Elena siempre se había enorgullecido de su mirada. Era una mujer meticulosa: cremas de noche, sueros hidratantes de alta gama y el mejor maquillaje del mercado. Sin embargo, lo que comenzó como una leve molestia, terminó convirtiéndose en una obsesión que cambiaría su forma de verse al espejo para siempre. Al principio, era solo una picazón ligera, casi imperceptible, en el borde de sus párpados.
—Es el aire acondicionado de la oficina —se decía a sí misma mientras se frotaba discretamente el ojo izquierdo—. O quizás esa nueva máscara de pestañas que prometía volumen infinito y terminó siendo demasiado pesada.
Pero las semanas pasaron y la supuesta «resequedad» no cedía. Elena empezó a notar algo extraño frente al espejo de aumento: unas diminutas costras blanquecinas, como una caspa microscópica, abrazadas tenazmente a la base de sus pestañas. Por más que se lavara el rostro con esmero, esa sensación de tener «arena» en los ojos al despertar persistía cada mañana.
El Microscopio no Miente
Decidió visitar al Dr. Aris, un oftalmólogo conocido por su paciencia y su equipo de última tecnología. Elena llegó a la consulta algo avergonzada, ocultando sus ojos irritados tras unas gafas de sol. «Doctor, creo que tengo una alergia terrible o una infección por el maquillaje», explicó con voz queda.
El Dr. Aris no respondió de inmediato. La hizo sentarse frente a la lámpara de hendidura, un microscopio potente que permite ver las estructuras del ojo en detalle. Tras unos segundos de observación en silencio, el doctor soltó un suspiro profesional que erizó la piel de Elena.
—Elena, esto no es una alergia común. Es un desequilibrio profundo en tu ecosistema facial —dijo, mientras conectaba la cámara del microscopio a una pantalla grande frente a ella—. Voy a tomar una sola de tus pestañas. No te dolerá, pero necesito que veas lo que yo estoy viendo.
Con una pinza milimétrica y pulso de cirujano, el doctor extrajo un vello y lo colocó sobre un portaobjetos. Lo que Elena vio en la pantalla de alta definición la dejó sin aliento y con un nudo en el estómago.
Las Colonias Silenciosas
Aumentada cientos de veces, la base de su pestaña no estaba vacía ni limpia. Allí, aferrados al folículo, había organismos alargados, translúcidos y con ocho patas diminutas que se movían con una lentitud rítmica y perturbadora. Eran docenas. Estaban amontonados, con sus cuerpos semi-enterrados en el poro de su piel, alimentándose del sebo y las células muertas que Elena intentaba limpiar con cremas costosas.

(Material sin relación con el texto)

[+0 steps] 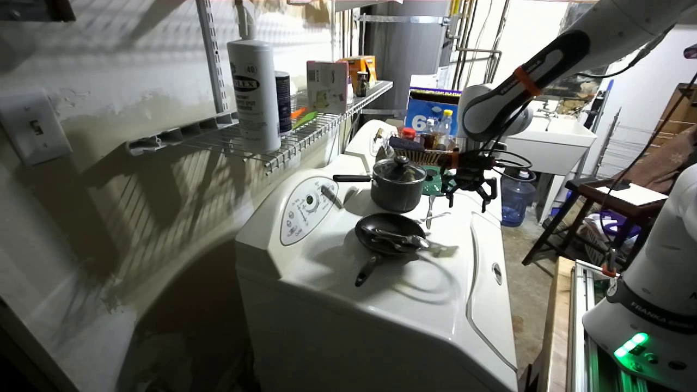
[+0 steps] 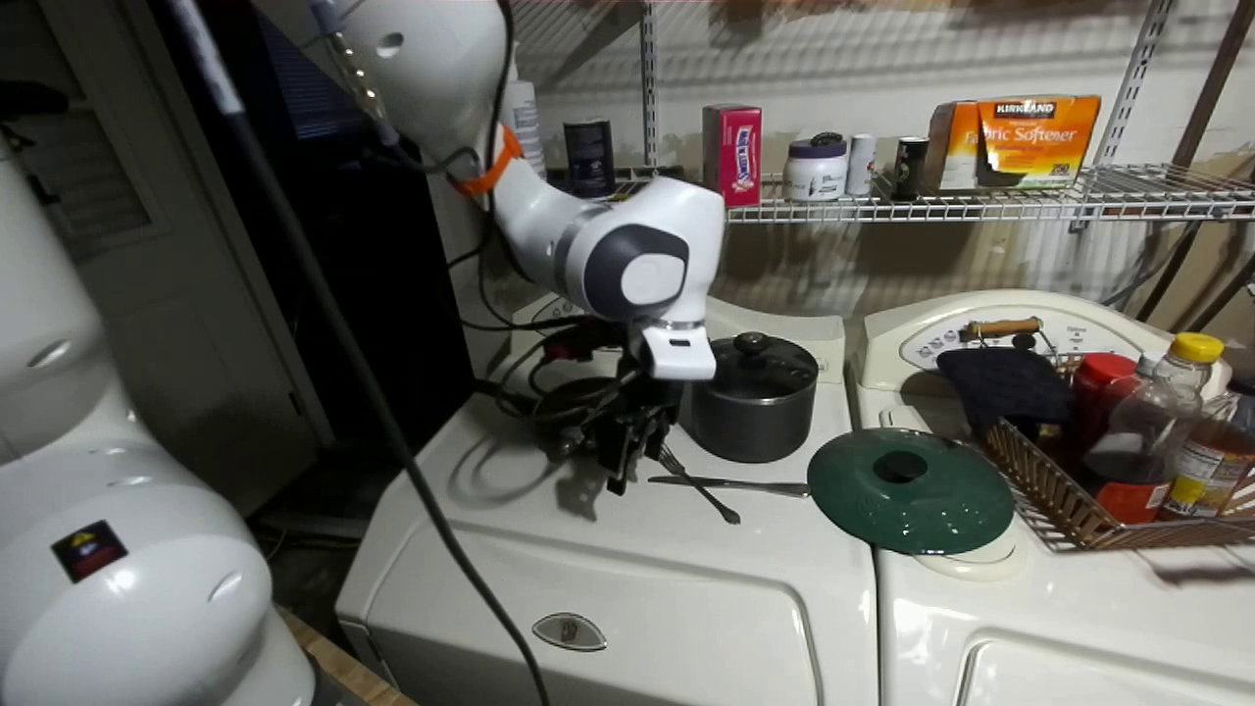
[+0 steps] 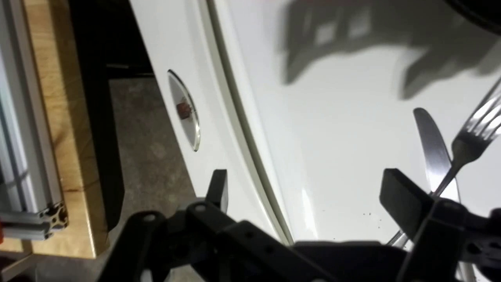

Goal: Move the fork from the pan and place it on the knife next to the pot

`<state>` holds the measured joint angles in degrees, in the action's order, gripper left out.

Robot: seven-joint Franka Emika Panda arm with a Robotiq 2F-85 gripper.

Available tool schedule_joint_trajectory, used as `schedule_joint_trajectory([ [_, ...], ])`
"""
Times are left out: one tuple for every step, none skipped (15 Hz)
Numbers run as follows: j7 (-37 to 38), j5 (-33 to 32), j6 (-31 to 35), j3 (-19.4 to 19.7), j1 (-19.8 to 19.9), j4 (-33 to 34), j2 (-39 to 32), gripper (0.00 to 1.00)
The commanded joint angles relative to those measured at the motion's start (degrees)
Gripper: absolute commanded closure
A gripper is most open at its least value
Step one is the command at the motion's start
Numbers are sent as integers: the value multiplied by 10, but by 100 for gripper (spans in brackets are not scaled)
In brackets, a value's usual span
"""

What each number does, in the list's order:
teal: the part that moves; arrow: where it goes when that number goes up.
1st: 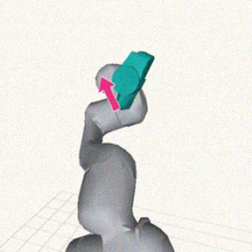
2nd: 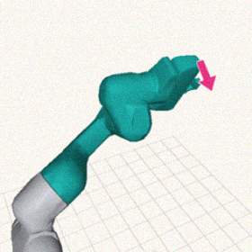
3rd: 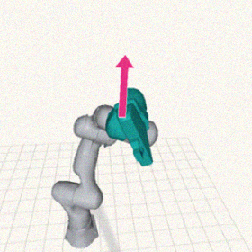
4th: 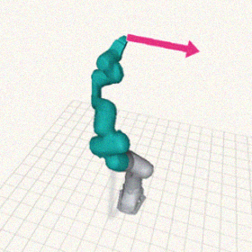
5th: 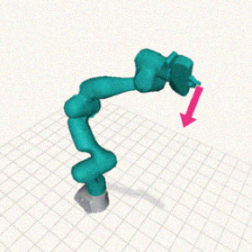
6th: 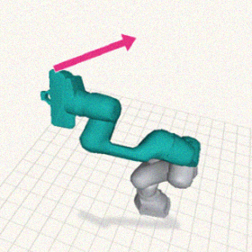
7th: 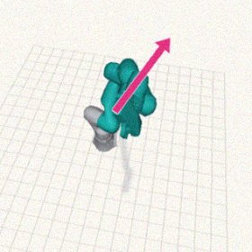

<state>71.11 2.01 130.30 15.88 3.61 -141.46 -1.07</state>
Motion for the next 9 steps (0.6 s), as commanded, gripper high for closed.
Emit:
schedule_joint_trajectory([
  [34, -104, -96, -64, -2, -33, 125, 0],
  [27, -115, -129, -87, -2, -29, 151, 0],
  [17, -120, -163, -109, -5, -23, 175, 0],
  [6, -122, -200, -131, -8, -17, 200, 0],
  [-5, -127, -227, -150, -10, -10, 217, 0],
  [-23, -126, -254, -165, -14, -2, 234, 0],
  [-39, -127, -279, -180, -18, 5, 250, 0],
  [-58, -129, -301, -192, -21, 15, 260, 0],
  [-76, -134, -321, -204, -25, 26, 270, 0],
])
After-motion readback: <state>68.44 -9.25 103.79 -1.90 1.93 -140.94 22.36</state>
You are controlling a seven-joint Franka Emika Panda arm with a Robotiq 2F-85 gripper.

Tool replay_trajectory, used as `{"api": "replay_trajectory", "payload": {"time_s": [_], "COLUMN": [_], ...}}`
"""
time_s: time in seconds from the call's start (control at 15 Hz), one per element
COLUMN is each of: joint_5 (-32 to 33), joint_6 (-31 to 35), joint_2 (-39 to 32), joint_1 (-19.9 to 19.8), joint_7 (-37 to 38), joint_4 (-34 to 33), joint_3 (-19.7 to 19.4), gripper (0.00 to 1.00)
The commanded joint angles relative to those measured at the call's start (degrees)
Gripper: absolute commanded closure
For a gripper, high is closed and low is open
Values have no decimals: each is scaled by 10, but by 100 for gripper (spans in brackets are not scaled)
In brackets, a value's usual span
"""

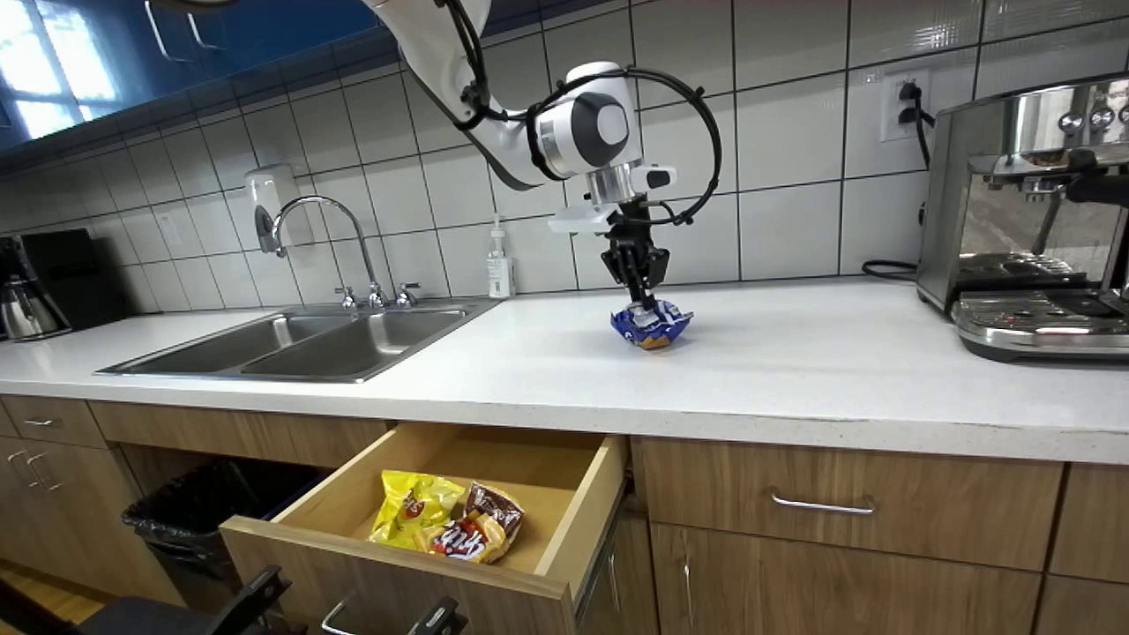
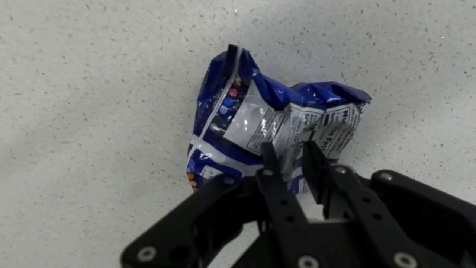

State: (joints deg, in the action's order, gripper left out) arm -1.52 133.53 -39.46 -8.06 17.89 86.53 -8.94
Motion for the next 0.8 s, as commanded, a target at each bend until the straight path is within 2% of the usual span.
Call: {"api": "replay_trajectory", "payload": {"time_s": [0.0, 0.73], "joint_5": [-9, -7], "joint_6": [-23, -5], "joint_2": [-8, 24], "joint_1": [-5, -3], "joint_7": [-17, -32], "joint_4": [-24, 10], "joint_3": [2, 5], "gripper": [100, 100]}}
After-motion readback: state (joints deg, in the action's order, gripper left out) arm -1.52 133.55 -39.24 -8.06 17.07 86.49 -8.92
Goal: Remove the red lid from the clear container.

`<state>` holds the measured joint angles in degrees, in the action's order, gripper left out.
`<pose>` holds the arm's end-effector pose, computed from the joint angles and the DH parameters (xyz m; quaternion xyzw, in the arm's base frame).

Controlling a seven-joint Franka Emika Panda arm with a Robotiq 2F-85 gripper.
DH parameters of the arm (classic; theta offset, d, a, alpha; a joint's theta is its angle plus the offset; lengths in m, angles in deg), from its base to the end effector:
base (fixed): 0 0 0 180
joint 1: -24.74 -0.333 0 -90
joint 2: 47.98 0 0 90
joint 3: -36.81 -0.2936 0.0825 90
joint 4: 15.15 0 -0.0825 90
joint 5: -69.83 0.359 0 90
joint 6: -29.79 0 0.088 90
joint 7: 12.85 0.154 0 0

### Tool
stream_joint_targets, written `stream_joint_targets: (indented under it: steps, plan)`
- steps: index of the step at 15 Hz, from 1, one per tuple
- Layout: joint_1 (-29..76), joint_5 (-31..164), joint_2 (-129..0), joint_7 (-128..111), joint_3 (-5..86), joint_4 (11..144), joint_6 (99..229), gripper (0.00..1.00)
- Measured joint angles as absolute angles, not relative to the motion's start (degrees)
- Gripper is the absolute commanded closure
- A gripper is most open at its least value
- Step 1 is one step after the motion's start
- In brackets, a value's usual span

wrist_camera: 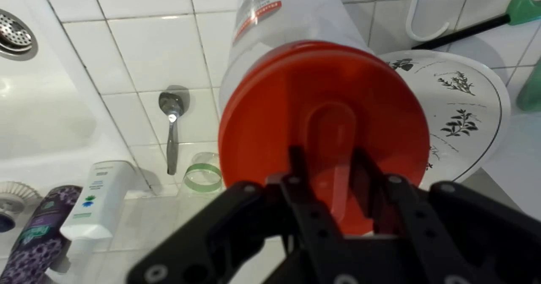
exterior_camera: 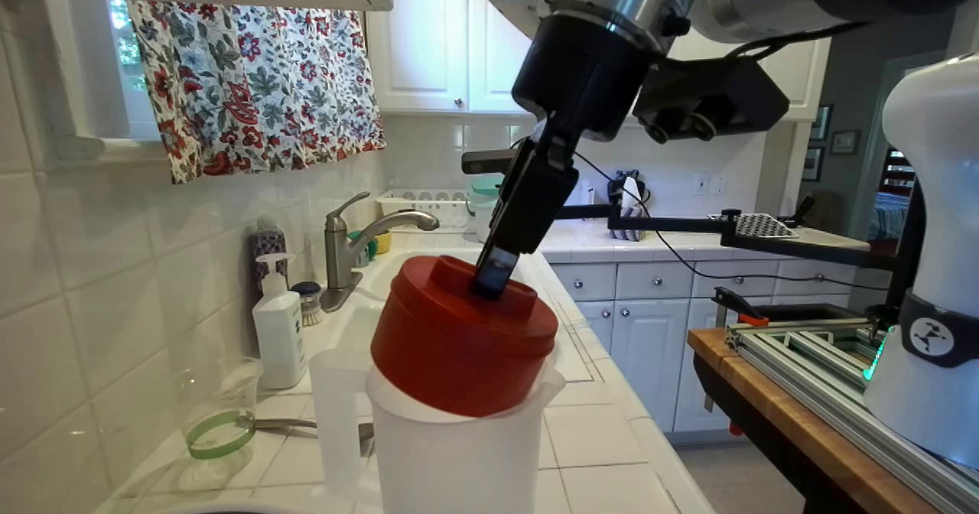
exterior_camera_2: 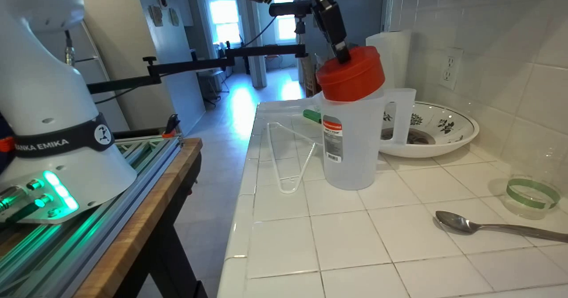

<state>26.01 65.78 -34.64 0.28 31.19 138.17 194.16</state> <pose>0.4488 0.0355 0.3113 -0.9763 0.0425 -0.2120 0.0045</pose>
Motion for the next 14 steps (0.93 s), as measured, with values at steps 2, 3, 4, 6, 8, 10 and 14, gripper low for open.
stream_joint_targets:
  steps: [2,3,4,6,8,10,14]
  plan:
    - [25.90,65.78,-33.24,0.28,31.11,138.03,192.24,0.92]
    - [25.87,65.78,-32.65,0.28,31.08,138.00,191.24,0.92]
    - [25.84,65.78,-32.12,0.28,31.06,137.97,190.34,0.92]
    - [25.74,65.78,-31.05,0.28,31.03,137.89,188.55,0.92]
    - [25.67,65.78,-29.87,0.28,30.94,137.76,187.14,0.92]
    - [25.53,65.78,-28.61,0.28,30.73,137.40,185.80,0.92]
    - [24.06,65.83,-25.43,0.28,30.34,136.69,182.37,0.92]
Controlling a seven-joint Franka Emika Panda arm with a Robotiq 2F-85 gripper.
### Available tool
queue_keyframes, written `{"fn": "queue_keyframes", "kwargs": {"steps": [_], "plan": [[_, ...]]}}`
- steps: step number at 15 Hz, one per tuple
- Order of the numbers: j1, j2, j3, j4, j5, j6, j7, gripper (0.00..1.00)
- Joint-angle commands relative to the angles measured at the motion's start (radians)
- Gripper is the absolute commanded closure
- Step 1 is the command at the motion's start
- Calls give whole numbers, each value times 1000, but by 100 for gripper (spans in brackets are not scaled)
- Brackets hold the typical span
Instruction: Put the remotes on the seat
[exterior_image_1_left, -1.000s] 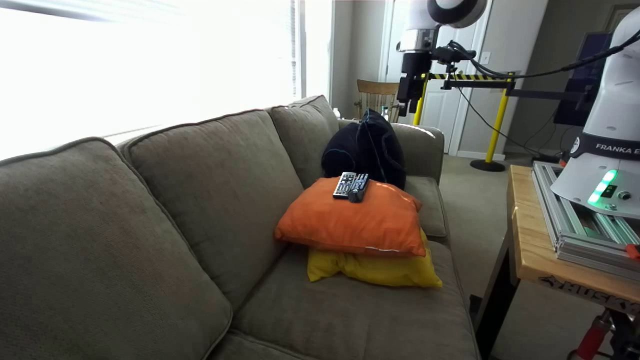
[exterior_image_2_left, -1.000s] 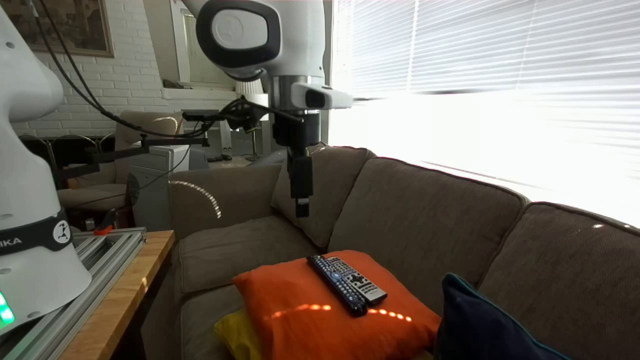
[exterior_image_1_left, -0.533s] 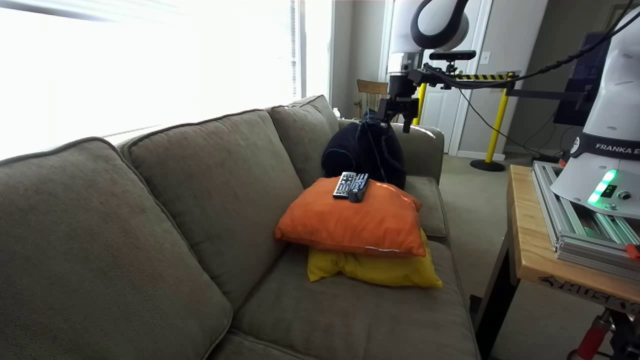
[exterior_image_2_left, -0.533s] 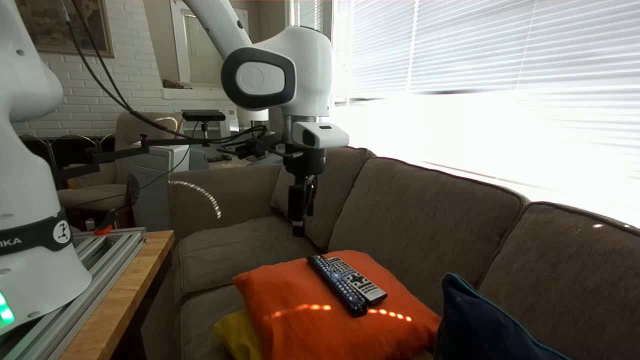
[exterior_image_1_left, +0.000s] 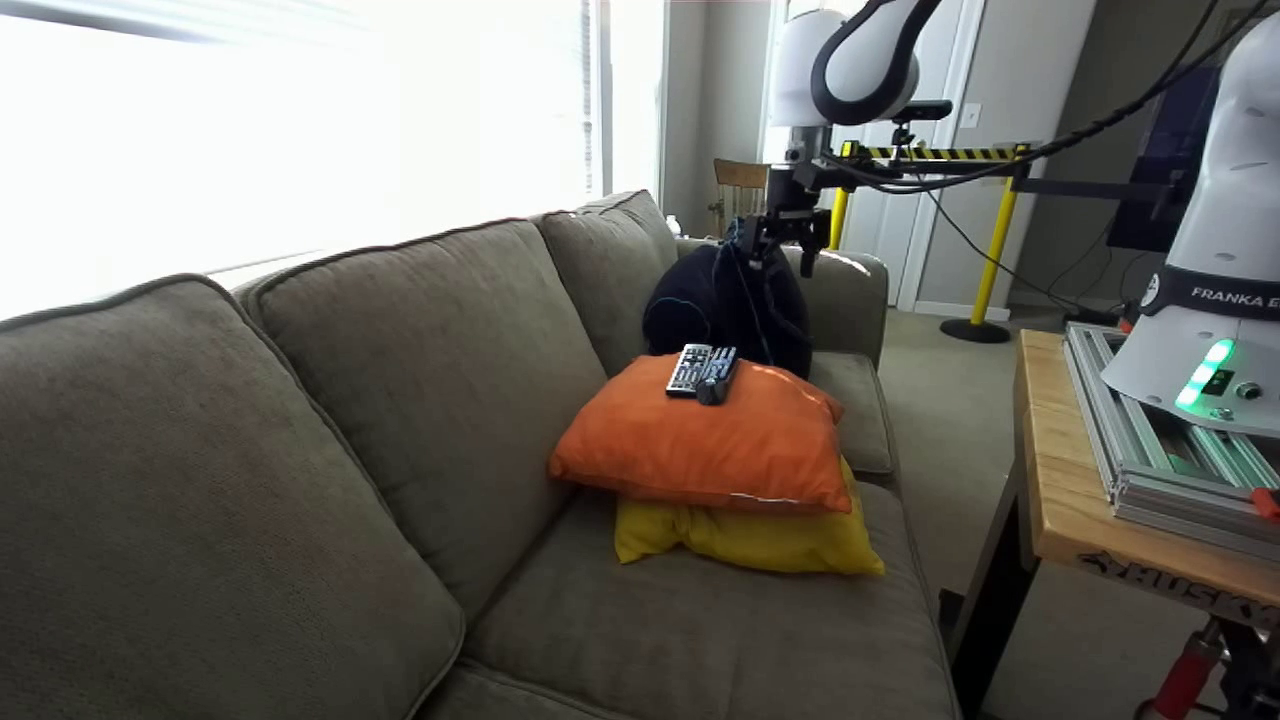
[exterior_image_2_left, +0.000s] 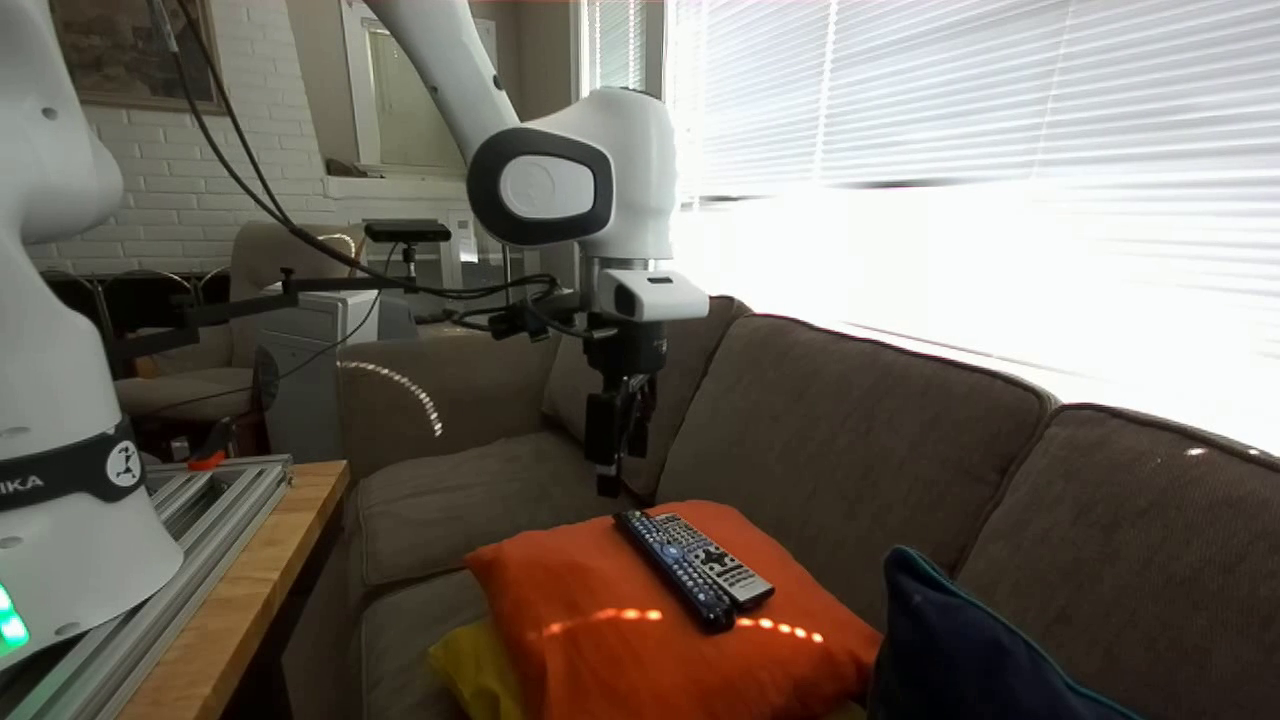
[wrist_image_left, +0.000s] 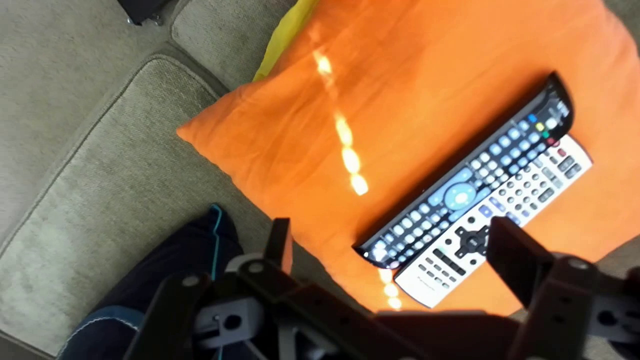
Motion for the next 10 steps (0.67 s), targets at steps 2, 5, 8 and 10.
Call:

—Se llaman Demodex folliculorum —explicó el Dr. Aris con voz calmada, acostumbrado a la reacción de horror de sus pacientes—. Casi todos los seres humanos los tenemos. Son habitantes naturales de nuestra piel, una colonia silenciosa que vive, se reproduce y muere en nuestros poros mientras dormimos.
Elena sintió un escalofrío recorrer su espalda. La imagen era fascinante y aterradora a la vez. Ver a esos «pasajeros» invisibles prosperando en su propio cuerpo, justo en el lugar que ella consideraba su rasgo más bello, cambió por completo su percepción de la higiene y la biología humana.
—El problema —continuó el doctor— es que, a veces, la población crece sin control. Lo que sientes como resequedad es en realidad la inflamación causada por sus desechos. Debes saber algo curioso y un poco inquietante: ellos no tienen sistema excretor, Elena. Simplemente acumulan todo en su cuerpo hasta que mueren dentro de tu poro, liberando todo el material reactivo de golpe.
El Despertar de la Conciencia
Esa noche, Elena no pudo evitar mirarse al espejo de forma diferente. Ya no veía solo piel, color y maquillaje; veía un universo microscópico bullendo de vida. Comprendió que la salud no es solo lo que brilla por fuera o lo que se puede cubrir con corrector, sino el delicado equilibrio de lo que ocurre en las sombras de nuestros poros.
Siguió el tratamiento de limpieza profunda con aceite de árbol de té y productos específicos. En pocos días, el enrojecimiento bajó y la picazón desapareció. Sin embargo, la lección se quedó grabada en su mente. Ahora, cada vez que ve a alguien frotarse los ojos con insistencia en el metro o en la oficina, Elena sonríe con una mezcla de complicidad y escalofrío, pensando: “No estás solo. Tus inquilinos finalmente tienen hambre”.